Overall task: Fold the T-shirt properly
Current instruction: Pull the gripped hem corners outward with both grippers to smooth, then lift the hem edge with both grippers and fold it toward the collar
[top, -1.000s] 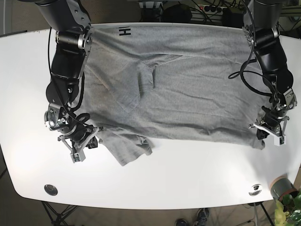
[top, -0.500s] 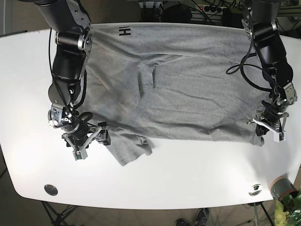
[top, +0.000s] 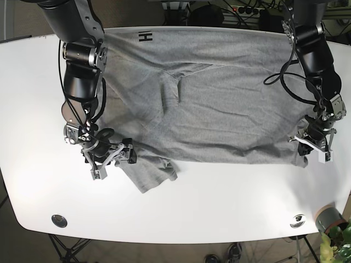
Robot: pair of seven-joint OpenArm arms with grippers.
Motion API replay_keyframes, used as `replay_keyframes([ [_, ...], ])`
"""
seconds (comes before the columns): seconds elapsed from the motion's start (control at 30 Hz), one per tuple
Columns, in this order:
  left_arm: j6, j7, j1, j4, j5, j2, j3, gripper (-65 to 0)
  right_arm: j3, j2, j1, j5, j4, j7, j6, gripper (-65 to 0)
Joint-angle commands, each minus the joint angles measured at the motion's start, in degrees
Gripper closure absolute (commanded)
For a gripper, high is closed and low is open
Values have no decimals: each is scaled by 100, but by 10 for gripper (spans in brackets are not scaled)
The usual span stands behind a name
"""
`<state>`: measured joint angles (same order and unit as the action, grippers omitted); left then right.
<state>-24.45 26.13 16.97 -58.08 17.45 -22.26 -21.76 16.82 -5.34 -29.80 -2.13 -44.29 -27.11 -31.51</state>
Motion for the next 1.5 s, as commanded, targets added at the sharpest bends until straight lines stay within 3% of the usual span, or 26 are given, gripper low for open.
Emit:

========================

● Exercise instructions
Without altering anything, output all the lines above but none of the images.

● Task solution
Overall task: Fold the T-shirt properly
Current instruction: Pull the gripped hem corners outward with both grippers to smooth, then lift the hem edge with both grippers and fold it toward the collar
[top, -1.000s] 
[top, -0.500s] 
[top, +0.000s] 
Robot: pair of seven-joint OpenArm arms with grippers.
Motion API replay_keyframes, used as `replay_keyframes([ [_, ...], ])`
"""
seconds (comes before the columns): seconds elapsed from the motion's start (control at 30 Hz), one per tuple
Columns, in this order:
  left_arm: j6, j7, j1, j4, j5, j2, j3, gripper (-65 to 0)
  right_arm: j3, j2, j1, j5, j4, j7, j6, gripper (-65 to 0)
Joint-angle commands, each minus the joint angles measured at the motion's start, in degrees
Gripper closure absolute (commanded)
For a gripper, high is closed and low is open
Values have no decimals: each is scaled by 100, but by 10 for gripper (spans in brackets are not scaled)
The usual span stands behind a name
"""
`<state>`: measured joint angles (same order and unit as the action, grippers omitted); left then right.
<state>-24.45 26.13 16.97 -58.08 17.45 -22.26 -21.76 16.82 -5.34 -29.80 -2.13 -44.29 -27.11 -31.51</state>
Motion for the next 1.5 s, as commanded, targets added at the sharpest bends until straight lines stay within 3% of the usual span, or 26 are given, gripper low for open.
Emit:

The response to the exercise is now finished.